■ DATA LISTING:

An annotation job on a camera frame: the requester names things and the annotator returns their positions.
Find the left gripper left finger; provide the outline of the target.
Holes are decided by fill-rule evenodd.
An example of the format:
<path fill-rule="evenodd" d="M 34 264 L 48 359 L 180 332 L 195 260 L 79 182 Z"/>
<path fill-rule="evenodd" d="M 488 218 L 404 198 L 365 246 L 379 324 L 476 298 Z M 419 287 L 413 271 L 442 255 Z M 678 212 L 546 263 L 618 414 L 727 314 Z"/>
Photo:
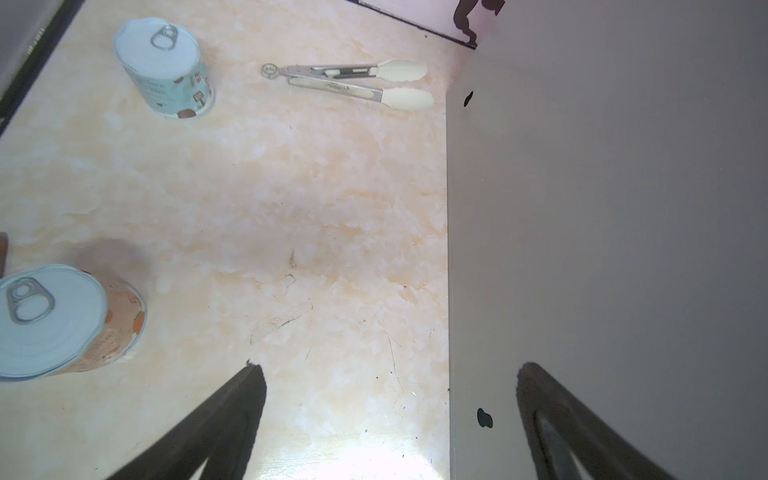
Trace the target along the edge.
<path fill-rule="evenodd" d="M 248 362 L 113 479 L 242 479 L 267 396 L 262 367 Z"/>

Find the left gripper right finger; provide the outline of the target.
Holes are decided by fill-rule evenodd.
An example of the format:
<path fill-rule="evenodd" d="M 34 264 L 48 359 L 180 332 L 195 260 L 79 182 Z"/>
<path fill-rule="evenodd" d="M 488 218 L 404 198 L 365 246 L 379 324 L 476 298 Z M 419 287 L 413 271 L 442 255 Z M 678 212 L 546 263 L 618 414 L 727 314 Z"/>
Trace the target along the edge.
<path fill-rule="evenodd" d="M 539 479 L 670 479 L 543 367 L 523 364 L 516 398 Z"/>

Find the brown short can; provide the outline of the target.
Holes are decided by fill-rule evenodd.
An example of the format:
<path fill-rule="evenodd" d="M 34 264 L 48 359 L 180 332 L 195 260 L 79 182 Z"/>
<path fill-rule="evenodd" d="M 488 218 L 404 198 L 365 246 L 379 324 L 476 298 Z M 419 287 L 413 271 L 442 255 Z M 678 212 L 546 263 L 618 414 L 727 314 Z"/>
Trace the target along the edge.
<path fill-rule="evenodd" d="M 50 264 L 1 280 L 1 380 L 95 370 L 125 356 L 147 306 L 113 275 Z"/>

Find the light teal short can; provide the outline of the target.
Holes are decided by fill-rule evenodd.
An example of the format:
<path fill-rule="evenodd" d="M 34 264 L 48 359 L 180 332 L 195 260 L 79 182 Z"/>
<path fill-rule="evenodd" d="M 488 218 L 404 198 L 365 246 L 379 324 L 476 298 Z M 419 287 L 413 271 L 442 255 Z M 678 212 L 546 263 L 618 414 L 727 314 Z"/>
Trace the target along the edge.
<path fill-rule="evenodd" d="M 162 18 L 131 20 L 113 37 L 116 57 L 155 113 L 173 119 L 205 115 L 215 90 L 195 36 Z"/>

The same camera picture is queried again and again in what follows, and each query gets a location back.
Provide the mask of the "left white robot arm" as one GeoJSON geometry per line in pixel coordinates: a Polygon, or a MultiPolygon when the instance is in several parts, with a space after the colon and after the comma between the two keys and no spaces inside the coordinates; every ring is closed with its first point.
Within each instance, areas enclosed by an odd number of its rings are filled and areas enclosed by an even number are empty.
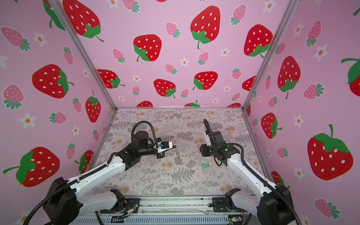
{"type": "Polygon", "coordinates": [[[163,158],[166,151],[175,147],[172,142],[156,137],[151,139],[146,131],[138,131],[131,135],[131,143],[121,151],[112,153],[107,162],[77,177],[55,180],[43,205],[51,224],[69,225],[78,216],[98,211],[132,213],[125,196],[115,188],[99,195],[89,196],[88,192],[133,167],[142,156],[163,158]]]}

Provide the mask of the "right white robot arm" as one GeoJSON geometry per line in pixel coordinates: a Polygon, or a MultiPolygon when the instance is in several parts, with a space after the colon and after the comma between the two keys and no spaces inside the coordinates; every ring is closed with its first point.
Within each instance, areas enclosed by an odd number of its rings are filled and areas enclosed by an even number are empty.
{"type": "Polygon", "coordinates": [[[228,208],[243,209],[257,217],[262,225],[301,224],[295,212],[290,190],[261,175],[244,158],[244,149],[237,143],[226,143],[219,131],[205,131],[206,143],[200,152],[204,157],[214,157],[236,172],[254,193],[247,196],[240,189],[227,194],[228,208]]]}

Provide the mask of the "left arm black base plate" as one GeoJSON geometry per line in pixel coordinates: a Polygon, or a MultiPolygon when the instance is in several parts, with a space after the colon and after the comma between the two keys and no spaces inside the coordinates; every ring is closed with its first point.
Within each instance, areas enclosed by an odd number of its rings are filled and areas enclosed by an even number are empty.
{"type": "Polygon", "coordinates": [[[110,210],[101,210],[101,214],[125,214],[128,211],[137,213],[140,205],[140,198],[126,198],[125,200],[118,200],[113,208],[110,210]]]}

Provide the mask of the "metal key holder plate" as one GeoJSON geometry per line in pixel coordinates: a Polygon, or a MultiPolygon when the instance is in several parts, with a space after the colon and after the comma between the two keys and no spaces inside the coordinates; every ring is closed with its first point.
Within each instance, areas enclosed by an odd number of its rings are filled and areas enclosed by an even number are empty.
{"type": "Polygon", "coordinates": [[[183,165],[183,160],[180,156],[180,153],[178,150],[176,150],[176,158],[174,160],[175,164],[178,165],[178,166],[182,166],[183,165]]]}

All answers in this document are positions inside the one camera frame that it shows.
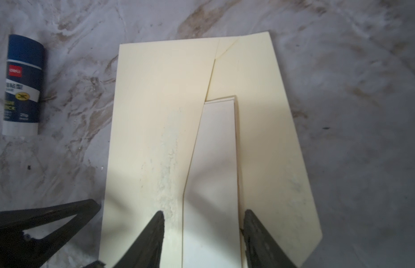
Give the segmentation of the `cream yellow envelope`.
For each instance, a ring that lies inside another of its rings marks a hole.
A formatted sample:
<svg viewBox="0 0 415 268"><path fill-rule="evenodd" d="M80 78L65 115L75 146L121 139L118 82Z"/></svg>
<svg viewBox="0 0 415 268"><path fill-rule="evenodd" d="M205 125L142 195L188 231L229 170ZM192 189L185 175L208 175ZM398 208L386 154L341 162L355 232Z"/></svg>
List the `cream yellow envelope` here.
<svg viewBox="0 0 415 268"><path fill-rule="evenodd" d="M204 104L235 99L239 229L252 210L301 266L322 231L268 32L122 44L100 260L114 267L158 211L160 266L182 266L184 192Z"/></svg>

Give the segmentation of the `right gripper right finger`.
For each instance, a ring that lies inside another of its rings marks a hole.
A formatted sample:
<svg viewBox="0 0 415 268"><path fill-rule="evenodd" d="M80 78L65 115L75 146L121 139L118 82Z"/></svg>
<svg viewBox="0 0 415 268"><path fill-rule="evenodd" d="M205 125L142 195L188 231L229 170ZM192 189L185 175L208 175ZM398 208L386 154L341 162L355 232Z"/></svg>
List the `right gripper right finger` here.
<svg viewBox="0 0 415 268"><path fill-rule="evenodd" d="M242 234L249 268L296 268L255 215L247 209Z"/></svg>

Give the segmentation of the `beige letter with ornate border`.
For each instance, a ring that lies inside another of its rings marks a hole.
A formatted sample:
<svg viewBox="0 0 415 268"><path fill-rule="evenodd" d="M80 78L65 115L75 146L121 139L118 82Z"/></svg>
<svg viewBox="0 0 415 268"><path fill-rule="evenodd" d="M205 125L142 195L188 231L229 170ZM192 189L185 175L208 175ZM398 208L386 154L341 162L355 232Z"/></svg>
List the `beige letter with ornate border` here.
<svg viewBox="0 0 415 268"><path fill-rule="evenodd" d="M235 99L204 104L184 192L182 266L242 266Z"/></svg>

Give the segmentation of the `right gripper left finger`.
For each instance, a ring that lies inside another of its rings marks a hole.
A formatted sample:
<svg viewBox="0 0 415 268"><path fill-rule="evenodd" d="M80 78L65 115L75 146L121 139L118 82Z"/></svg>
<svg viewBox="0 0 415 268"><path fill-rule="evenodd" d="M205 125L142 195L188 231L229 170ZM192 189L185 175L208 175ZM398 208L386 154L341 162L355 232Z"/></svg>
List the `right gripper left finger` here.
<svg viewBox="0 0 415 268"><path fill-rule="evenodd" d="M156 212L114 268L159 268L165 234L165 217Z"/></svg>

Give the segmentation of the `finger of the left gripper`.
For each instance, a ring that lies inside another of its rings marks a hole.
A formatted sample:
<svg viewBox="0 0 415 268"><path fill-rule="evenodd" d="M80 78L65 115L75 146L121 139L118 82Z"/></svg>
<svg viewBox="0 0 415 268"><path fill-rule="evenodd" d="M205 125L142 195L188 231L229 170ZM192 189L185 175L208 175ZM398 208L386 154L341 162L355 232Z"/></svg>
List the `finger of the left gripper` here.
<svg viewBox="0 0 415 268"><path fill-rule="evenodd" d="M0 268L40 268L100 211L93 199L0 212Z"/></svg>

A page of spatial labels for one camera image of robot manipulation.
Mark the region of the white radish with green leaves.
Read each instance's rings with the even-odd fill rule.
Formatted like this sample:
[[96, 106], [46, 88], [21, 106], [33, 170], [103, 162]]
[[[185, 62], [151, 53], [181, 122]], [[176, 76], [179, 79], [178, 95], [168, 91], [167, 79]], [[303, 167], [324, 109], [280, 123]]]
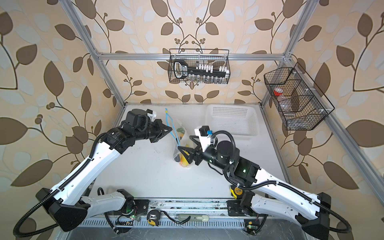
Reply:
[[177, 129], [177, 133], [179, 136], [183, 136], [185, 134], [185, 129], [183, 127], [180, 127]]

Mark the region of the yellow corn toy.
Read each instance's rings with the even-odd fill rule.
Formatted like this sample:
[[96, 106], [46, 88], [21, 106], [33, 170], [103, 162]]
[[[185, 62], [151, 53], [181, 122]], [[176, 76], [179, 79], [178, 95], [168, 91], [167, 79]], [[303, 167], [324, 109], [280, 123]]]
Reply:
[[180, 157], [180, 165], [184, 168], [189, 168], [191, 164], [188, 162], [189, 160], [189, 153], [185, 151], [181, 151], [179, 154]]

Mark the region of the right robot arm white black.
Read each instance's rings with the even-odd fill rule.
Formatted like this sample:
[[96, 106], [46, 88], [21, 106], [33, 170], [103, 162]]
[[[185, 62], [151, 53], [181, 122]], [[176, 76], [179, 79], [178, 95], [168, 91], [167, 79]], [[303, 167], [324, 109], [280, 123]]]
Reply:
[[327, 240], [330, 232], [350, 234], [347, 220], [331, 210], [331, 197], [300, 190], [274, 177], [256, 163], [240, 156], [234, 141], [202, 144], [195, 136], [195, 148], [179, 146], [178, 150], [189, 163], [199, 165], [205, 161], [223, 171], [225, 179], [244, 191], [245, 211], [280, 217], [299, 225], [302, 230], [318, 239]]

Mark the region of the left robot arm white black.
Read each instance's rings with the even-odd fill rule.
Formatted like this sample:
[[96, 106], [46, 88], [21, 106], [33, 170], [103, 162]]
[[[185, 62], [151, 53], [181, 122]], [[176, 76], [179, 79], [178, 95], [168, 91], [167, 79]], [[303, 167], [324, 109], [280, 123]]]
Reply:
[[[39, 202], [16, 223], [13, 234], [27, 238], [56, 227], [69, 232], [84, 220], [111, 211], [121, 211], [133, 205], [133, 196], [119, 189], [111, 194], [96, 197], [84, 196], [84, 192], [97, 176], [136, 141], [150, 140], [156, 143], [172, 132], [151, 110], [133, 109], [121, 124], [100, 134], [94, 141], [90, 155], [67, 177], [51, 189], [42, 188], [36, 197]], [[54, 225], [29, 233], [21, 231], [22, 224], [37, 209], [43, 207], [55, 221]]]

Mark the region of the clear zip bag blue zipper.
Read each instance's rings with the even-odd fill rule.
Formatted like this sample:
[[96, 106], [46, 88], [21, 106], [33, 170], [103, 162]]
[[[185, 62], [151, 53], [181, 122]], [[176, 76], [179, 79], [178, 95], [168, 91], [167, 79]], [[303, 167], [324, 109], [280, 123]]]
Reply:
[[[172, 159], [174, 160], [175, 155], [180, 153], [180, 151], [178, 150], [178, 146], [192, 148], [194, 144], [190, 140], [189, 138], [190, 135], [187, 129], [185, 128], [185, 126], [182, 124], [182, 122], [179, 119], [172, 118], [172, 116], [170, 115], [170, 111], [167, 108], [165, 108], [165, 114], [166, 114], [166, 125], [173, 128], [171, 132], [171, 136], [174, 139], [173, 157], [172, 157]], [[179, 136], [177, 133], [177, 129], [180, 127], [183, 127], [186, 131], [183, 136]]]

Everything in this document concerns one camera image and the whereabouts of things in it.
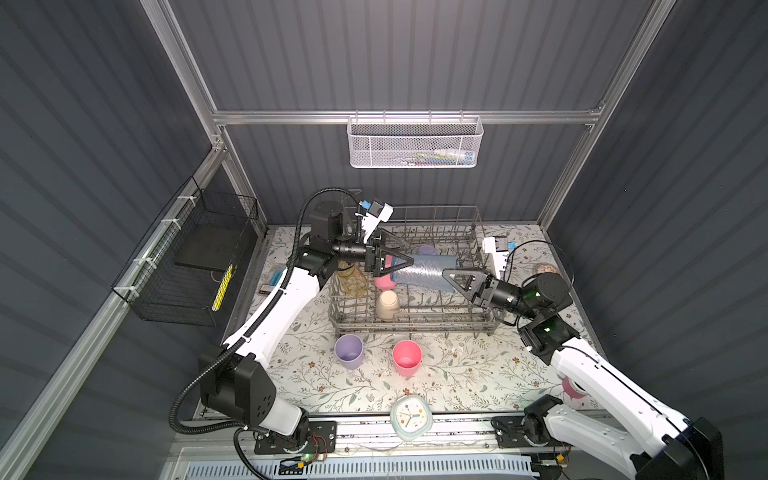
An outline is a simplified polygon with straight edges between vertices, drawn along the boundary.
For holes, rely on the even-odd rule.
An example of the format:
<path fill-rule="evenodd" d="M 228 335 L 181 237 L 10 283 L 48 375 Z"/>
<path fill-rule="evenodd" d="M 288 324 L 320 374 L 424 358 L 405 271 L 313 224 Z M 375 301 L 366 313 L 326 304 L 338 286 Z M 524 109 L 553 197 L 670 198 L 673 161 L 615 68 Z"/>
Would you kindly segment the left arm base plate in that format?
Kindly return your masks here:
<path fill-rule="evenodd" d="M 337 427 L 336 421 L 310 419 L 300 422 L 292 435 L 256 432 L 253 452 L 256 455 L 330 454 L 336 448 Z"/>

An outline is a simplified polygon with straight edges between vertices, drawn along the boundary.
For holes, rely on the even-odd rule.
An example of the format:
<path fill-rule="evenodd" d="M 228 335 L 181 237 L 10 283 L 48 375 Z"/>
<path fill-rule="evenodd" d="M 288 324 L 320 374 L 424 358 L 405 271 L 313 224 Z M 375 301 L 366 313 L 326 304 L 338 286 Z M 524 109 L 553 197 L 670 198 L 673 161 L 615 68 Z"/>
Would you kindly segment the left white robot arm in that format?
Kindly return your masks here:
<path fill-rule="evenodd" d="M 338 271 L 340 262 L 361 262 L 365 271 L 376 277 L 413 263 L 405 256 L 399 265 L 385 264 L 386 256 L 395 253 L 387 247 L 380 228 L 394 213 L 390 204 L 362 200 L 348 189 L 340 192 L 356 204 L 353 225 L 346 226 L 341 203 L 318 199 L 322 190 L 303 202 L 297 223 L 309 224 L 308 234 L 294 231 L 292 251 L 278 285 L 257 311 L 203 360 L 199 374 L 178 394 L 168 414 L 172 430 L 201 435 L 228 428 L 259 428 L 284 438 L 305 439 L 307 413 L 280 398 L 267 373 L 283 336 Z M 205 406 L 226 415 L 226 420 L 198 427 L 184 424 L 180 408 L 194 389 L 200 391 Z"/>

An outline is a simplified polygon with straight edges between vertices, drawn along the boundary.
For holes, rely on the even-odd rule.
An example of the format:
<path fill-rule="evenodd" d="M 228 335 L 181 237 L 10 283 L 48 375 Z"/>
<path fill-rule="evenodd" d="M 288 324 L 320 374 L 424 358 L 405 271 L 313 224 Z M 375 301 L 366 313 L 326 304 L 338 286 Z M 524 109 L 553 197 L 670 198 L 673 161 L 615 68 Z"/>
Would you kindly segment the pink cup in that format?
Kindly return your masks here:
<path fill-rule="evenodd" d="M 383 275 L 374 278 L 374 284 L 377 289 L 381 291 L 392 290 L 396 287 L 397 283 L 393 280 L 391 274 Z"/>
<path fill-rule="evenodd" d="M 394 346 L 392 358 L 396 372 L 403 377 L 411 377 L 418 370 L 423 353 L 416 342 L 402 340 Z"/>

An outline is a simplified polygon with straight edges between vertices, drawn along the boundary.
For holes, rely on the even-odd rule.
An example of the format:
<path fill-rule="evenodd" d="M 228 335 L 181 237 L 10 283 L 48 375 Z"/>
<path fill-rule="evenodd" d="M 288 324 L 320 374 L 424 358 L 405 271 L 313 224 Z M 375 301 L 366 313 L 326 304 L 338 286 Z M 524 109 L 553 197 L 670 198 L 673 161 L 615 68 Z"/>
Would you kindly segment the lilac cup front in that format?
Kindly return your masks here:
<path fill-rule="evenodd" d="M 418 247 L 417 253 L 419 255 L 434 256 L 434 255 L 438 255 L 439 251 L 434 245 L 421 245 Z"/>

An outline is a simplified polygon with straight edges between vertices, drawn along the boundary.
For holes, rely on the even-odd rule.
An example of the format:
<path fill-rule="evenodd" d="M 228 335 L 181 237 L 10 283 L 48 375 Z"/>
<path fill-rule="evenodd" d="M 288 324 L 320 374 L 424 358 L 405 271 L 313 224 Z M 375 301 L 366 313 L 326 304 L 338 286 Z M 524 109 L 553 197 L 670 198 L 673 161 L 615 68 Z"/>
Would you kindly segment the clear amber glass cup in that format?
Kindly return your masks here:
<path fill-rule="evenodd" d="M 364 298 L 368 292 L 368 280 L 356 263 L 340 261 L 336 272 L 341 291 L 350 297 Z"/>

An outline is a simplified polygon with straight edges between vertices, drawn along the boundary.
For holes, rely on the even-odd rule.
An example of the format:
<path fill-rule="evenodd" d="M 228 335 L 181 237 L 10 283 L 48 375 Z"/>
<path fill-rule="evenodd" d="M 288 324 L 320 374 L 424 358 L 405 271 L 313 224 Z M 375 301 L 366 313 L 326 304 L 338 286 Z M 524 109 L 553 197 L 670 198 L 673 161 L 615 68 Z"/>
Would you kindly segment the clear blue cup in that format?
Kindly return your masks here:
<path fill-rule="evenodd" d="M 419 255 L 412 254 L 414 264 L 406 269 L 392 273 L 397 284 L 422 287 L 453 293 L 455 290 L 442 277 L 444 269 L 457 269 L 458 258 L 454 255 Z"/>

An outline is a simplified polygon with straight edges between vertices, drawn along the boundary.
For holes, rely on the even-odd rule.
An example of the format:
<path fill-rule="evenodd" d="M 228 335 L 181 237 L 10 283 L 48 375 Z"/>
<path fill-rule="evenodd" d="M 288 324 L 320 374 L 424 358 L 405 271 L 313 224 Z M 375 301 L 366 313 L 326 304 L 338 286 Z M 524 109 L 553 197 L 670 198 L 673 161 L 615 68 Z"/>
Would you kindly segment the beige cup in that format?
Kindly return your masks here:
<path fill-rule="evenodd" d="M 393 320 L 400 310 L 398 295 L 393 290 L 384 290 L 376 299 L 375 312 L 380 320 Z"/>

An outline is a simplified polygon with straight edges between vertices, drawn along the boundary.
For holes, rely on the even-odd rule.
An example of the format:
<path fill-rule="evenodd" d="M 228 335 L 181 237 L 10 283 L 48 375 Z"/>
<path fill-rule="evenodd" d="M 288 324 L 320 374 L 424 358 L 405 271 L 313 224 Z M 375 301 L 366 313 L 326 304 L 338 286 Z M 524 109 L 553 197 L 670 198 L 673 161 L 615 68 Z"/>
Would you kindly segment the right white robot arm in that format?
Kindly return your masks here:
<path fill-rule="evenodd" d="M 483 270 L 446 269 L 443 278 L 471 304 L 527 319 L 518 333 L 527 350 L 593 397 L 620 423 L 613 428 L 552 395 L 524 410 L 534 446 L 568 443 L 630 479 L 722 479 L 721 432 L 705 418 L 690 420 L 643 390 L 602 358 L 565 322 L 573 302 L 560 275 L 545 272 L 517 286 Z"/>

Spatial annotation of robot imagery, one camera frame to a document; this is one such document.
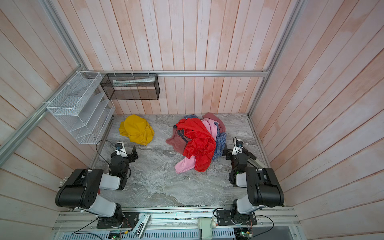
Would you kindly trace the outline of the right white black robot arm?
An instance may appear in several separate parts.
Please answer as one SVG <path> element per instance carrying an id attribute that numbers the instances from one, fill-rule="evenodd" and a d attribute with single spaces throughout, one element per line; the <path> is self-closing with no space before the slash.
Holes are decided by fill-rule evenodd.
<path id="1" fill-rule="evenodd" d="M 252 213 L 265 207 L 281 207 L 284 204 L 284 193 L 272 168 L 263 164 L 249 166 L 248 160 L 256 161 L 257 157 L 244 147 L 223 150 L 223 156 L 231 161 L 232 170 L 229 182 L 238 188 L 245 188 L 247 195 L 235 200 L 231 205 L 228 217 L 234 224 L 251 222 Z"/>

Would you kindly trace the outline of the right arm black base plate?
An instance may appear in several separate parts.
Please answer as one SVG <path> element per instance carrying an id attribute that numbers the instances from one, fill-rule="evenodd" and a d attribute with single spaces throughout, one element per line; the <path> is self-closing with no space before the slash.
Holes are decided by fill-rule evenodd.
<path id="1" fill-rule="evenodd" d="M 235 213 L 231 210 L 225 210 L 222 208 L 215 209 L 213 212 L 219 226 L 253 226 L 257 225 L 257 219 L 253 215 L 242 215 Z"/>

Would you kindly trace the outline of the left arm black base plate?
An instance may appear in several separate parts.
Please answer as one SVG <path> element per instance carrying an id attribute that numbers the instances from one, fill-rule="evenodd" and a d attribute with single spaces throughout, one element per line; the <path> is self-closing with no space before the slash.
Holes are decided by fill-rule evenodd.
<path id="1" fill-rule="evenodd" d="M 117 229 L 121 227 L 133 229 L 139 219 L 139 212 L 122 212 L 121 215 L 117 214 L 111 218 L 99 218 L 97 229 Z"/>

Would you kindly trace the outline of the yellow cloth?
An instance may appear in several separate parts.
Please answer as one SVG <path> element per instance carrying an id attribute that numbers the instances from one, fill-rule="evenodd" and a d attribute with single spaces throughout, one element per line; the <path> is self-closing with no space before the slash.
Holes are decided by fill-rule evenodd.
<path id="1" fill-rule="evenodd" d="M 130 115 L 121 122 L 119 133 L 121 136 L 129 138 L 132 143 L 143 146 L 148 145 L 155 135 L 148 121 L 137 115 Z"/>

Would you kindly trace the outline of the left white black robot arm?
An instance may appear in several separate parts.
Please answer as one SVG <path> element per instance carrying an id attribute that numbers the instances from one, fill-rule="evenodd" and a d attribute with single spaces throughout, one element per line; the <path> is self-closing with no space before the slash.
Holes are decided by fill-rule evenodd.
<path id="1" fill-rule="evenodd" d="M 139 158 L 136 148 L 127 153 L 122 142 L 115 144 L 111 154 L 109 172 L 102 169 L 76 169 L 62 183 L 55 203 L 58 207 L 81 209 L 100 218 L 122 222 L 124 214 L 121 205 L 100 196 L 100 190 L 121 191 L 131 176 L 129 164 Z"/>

■ EXERCISE: Go through the material above, and wherever a line holds the word "region", copy it.

■ ANSWER BELOW:
Mark the region of the white radish with green leaves.
Mark the region of the yellow corn toy.
Mark the region of the right robot arm white black.
Mark the region of the left robot arm white black.
Mark the region of the clear zip bag blue zipper.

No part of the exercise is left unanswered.